**Exercise description:** Which lines of the listing hold the string "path"? Copy those lines.

•••

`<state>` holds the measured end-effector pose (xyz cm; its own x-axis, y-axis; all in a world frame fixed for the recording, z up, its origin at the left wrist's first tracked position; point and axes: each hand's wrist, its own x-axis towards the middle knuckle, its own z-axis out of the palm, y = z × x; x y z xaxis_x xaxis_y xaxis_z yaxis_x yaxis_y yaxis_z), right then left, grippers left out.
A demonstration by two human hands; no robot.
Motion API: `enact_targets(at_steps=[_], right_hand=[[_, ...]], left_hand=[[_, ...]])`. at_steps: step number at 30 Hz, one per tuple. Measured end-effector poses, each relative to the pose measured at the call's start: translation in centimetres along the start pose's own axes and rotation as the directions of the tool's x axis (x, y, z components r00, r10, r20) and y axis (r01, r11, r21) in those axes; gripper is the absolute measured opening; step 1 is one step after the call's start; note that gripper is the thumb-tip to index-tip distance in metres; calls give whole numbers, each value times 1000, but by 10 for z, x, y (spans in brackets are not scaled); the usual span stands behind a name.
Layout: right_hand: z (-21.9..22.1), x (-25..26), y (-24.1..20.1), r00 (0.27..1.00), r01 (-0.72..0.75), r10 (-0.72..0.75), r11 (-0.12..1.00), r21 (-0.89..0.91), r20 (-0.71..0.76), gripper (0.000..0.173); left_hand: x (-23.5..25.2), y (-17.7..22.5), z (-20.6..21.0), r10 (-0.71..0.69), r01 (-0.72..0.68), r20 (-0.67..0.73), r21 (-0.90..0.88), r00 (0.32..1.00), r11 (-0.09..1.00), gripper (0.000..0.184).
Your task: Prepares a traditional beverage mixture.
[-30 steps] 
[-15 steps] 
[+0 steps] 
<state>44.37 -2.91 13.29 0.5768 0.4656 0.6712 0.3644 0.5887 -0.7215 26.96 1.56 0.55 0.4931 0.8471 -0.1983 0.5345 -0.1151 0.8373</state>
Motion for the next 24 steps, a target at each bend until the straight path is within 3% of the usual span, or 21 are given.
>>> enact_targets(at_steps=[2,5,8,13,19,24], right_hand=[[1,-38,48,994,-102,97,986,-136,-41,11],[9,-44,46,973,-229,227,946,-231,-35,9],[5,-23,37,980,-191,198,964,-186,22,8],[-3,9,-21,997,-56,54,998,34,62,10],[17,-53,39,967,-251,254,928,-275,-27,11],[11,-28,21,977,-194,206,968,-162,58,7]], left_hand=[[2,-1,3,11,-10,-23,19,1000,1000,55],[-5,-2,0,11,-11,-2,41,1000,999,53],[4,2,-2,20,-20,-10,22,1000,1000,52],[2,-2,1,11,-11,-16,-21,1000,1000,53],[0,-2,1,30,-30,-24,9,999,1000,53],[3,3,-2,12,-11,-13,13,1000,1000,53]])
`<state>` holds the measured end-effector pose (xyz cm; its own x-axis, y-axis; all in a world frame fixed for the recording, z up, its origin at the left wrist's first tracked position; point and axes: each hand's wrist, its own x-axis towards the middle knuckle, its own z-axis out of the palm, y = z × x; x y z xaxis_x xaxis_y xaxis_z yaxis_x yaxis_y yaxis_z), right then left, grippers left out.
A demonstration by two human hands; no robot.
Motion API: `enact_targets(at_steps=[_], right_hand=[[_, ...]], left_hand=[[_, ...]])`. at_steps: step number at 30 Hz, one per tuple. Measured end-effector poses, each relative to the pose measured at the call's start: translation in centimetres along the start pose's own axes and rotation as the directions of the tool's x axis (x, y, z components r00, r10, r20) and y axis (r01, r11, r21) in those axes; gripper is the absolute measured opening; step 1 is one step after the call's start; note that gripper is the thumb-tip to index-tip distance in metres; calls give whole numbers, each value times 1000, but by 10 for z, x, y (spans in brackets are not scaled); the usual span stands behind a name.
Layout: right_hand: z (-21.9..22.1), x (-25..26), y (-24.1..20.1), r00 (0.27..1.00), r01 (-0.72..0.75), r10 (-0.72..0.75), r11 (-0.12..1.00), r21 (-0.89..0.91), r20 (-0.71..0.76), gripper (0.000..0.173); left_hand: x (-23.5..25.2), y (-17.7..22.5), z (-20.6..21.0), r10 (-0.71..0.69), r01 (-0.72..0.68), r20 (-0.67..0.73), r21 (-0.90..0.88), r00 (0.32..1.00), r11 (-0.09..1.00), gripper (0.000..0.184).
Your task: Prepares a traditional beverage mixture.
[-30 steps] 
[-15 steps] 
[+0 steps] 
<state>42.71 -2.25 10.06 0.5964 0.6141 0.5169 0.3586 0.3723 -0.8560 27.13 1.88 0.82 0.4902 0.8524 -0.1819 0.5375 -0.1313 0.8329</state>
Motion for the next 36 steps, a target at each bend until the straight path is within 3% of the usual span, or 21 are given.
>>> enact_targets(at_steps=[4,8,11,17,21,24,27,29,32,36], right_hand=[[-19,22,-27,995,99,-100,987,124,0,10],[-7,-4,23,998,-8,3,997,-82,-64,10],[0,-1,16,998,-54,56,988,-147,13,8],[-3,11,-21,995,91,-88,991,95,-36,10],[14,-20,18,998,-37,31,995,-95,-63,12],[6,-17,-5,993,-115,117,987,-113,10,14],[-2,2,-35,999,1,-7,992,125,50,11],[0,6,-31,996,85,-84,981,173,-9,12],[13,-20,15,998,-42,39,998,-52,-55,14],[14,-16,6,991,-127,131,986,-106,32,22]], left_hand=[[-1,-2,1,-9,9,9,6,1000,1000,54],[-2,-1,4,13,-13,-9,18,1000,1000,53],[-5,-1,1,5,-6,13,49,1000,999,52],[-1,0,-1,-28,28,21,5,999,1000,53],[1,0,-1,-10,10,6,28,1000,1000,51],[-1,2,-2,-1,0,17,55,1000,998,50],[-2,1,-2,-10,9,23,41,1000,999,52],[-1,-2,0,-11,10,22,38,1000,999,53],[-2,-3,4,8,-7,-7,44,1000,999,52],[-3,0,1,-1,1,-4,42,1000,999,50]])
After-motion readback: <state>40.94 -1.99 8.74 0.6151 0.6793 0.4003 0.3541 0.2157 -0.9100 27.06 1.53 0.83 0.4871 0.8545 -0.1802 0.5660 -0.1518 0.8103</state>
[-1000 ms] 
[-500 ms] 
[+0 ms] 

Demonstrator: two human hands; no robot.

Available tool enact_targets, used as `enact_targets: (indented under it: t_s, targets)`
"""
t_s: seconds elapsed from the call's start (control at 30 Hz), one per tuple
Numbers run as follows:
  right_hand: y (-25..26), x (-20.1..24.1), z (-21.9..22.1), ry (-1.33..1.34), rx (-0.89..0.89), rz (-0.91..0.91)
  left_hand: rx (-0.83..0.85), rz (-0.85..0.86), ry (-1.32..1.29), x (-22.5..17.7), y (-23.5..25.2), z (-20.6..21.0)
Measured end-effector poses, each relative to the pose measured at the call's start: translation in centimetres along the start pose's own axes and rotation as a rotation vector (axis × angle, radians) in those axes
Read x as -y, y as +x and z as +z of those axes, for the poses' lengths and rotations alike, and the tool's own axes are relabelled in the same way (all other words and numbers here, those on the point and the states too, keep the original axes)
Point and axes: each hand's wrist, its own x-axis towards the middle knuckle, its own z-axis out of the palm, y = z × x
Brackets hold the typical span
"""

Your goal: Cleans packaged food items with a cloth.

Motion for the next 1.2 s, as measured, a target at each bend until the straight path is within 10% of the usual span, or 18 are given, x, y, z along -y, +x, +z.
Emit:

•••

**Exercise response:**
Motion for the next 24 steps, a target at each bend until the straight path is within 3% of the usual span, or 21 are given.
Motion for the next 36 steps, a target at each bend until the straight path is within 3% of the usual span, or 21 are given.
Motion for the next 1.2 s, as measured, a target at each bend until the straight path is within 10% of the usual span, or 18 are given, x, y, z along -y, +x, +z.

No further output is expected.